What about those parents with special kids?
What if it was you?

What if it was me?

Can I go through an hour looking at my child crying and convulsing? Can I go through a day where my baby is ventilated with wires sticking out of every place they can get a line from? Can I go through nights when it's just me and my little girl in the ED as I cuddle her close because there's no bed in the wards to admit her?
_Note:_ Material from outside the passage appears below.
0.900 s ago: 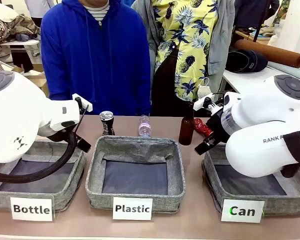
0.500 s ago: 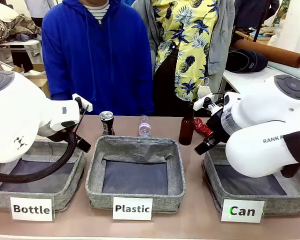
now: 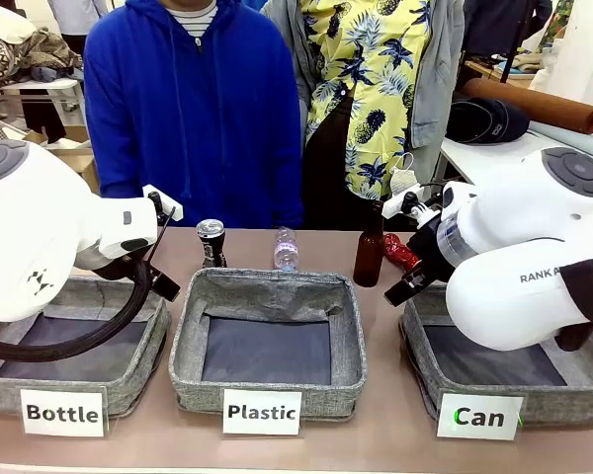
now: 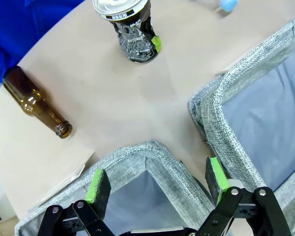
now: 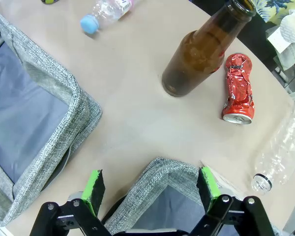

Yes, paediatrics is tough. The number of cases are just massive, the possibility for a UTI to develop into a pyelonephritis and finally bring the baby into shock is there. Vomiting and diarrhea can be anything from simple gastritis to meningitis. Yes, it's insane and super tiring.

But imagine those mothers, imagine those fathers.

Betapa Allah nak kita belajar that we are so, so lucky to be healthy, He has to show us the worse case scenario in these children. I wonder today after that session with the mother who came in to talk with us medical students,

"Kenapa Allah buat macam ni kat anak-anak and these families eh? Is it because Allah wants to remind me of the ni'mahs He has given me? Just for me, a forgetful slave to remember Him?"

Sayangnya Allah kat aku
Sayangnya Allah kat kita

And yet we fail to see this
We fail to see How blessed we are
With all the gifts and potential, the strengths and abilities
Kita masih lagi nak menidakkan hak Dia?
We still run away from our SH
We deny Him all the gratitude He should have been given

As I type this down, tears have already left my eyes. How ungrateful am I sampaikan sudah senang nak putus asa just because Dia uji dengan sedikit masalah ukhuwwah.

Banyak sangat nikmat Allah, and really peeps, boleh ke kita nak hitung semuanya?